[MD] A Meditation on Metaphor by Alicia Ostriker
MarshaV
valkyr at att.net
Wed Dec 21 07:11:42 PST 2011
A Meditation on Metaphor by Alicia Ostriker
Metaphor: a carrying across. You see the word on delivery vans in the dusty avenues of Athens, Metaphoros. A carrying across, a getting over, a bearing there, of what? Of course, of love. Of the erotic. Metaphor: that which joins, that which announces connection, overlap, shared essence, and yet retains the actual distance between whatever objects it brings together. As with eroticism, the betrothed / beloved is both one with me and elusive, evasive, ever capable of escape. I myself moreover am ever able to escape my beloved, I know very well how I can lapse from the height of desire. Into death, says Keats, breathing softly, ceasing upon the midnight with no pain, pillowed on the fair love's ripening breast, and so on. The poet loves linking love and death, l'amour and la mort. My own experience is that the lapse is into boredom, for example, that slippery slope of too much satiation bringing indifference, dulling the sharp point of desire. The honeyed point.
In the interior of love isn't there a flaming sword turning every which way, beyond which the lover steps. In the innerness of love. A curtain of fire, which means or can mean anything from real danger --- or legal or moral inhibition --- down to the pure and simple otherness of the beloved. Surely all those familiar distances and prohibitions in love stories are merely metaphors whose function is to augment (as an oscillograph augments a tremor) and register physically (as an electron microscope registers the dotty wheeling of subatomic particles) the fundamental otherness of the beloved to the self, which however infinitely small it may become, is a distance that can never become zero. And yet, in love, one feels absolutely, momentarily or perhaps in a suffusion of feeling diffused over time, that the distance truly is zero.
The distance, one feels, is infinite, all the winds of the cosmos blow through it. Yet at the same time it is zero. There is no distance, it is annulled.
One steps over to the beloved, into the place of the beloved, through a wheel of fire. One is aflame, oneself. We can do this, and remain deathless, because the fire is invented, fictional. While, certainly, being real. We ourselves vibrate ecstatically, in love we recognize this, between being real and invented creatures.
Come, my beloved.
Come, my beloved, and I will play a part which you are now imagining. I wish to crystallize into a form of whatever you have foreseen, to become what you invent, and then even more beyond that, to surprise and overwhelm you, beyond your known desire.
(In my dream last night we are talking with our friend, a woman publisher, in her mountain retreat. She is in her late forties or early fifties, comfortably but fashionably dressed, her features chiselled and bony. She has just hired as an advertising manager a man we never met before, or rather, met for a few minutes just now, as we are arriving and he was leaving. He had three small snowsuited children with him, with whom we played, crawling on the floor. He seemed bulky, confident, a bit of a charlatan of some sort, moderately attractive.
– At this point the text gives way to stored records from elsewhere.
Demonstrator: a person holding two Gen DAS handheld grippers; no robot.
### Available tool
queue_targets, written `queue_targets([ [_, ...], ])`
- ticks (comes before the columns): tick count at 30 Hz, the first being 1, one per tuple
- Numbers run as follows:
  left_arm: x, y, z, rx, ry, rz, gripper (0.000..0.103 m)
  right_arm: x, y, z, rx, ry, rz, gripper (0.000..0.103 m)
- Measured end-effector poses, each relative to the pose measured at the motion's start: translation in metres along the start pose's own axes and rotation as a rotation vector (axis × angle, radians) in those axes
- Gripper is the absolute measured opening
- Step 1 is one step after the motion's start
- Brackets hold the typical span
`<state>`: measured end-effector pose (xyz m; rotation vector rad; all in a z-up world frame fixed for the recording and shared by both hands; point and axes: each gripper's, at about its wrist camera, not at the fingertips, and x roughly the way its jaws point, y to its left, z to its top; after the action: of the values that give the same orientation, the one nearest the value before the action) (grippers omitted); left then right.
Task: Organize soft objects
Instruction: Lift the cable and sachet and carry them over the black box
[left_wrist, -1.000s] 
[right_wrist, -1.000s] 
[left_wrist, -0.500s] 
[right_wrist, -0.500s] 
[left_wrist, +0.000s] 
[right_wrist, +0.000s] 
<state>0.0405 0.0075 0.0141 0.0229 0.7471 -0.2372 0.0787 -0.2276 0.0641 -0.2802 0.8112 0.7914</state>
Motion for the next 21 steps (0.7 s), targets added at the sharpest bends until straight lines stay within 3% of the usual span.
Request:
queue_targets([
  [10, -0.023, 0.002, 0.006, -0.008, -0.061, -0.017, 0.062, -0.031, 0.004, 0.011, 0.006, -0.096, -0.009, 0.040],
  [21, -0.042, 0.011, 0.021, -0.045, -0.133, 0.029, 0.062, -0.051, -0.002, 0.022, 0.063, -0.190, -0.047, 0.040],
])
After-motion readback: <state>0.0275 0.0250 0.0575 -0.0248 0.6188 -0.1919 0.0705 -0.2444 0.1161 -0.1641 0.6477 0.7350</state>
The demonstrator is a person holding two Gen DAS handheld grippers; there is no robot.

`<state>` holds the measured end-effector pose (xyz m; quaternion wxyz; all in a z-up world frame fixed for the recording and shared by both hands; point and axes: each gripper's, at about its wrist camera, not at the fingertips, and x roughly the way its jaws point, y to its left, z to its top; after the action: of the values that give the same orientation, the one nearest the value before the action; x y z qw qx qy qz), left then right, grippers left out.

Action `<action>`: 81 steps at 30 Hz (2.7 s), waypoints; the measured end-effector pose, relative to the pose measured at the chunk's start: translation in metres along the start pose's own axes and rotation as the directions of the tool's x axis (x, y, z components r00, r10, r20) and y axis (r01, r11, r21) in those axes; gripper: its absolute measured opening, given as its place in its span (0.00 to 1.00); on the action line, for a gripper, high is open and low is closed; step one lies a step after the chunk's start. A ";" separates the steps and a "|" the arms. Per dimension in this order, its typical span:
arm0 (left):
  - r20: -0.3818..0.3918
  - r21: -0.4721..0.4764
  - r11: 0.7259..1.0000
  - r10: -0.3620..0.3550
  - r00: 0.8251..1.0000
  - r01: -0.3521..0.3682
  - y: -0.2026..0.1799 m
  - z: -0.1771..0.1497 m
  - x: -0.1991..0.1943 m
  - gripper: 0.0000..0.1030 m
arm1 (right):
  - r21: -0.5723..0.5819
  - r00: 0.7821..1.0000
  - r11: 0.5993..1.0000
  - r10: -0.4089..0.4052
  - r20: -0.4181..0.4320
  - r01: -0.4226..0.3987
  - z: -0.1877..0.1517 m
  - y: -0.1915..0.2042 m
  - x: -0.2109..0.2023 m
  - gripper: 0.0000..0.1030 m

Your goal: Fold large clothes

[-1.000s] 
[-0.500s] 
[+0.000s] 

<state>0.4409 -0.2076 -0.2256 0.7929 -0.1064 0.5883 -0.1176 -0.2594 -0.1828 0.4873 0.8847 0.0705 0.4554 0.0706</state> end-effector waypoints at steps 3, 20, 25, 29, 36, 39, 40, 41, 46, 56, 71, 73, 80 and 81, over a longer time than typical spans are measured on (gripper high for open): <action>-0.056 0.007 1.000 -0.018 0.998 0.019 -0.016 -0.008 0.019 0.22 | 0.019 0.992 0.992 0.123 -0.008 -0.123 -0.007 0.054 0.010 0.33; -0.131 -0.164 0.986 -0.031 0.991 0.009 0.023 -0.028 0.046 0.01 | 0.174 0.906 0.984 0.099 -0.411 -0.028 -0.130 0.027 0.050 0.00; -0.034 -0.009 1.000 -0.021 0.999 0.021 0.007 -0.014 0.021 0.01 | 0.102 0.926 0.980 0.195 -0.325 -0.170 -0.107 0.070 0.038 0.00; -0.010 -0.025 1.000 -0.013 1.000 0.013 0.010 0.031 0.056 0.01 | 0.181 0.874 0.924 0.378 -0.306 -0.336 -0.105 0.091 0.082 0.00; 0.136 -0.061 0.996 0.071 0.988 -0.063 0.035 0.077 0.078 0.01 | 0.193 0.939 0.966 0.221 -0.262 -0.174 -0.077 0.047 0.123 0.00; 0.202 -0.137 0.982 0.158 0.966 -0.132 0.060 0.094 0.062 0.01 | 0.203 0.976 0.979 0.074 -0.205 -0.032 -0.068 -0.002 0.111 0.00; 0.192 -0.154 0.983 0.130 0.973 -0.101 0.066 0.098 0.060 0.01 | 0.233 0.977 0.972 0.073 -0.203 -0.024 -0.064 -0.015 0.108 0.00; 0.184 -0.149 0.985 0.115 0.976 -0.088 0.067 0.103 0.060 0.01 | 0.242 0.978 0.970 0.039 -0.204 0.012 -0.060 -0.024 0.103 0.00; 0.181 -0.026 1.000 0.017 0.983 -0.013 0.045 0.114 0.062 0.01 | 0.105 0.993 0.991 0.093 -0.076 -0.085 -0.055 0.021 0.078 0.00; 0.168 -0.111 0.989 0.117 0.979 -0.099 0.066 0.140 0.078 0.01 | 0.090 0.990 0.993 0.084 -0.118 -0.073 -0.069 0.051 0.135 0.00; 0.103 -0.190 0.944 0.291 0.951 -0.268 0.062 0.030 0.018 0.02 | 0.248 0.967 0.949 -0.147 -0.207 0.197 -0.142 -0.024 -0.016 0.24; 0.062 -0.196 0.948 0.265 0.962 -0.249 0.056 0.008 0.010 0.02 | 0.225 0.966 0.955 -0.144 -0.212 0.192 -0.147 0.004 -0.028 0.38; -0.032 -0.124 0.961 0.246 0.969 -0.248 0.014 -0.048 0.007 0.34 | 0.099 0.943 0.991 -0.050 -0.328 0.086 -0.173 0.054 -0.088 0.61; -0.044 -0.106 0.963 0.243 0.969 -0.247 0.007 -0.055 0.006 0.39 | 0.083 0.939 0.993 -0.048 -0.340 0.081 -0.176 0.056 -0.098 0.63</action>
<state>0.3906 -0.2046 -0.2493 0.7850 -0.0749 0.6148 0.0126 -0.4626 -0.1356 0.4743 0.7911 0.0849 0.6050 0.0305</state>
Our friend turns to us abruptly when he is gone. "He has a lot of experience licking pussy," she says, blushing slightly.)
Metaphor is the erotic element in language. This is why language without metaphor is chilling and irritating. Inhuman, not quite believable. A web of refusals. Ice. Keeping me at a distance when I want to come closer, dive deeper, know more. Withholding information. Refusing bread. Offering stone. In discourse which lacks metaphor, a disinfected discourse, which pretends to protect itself from the st(r)ains of desire, the greedy exhausting disease of love, there is no mother's milk, the bread is old rags, the meat is sand.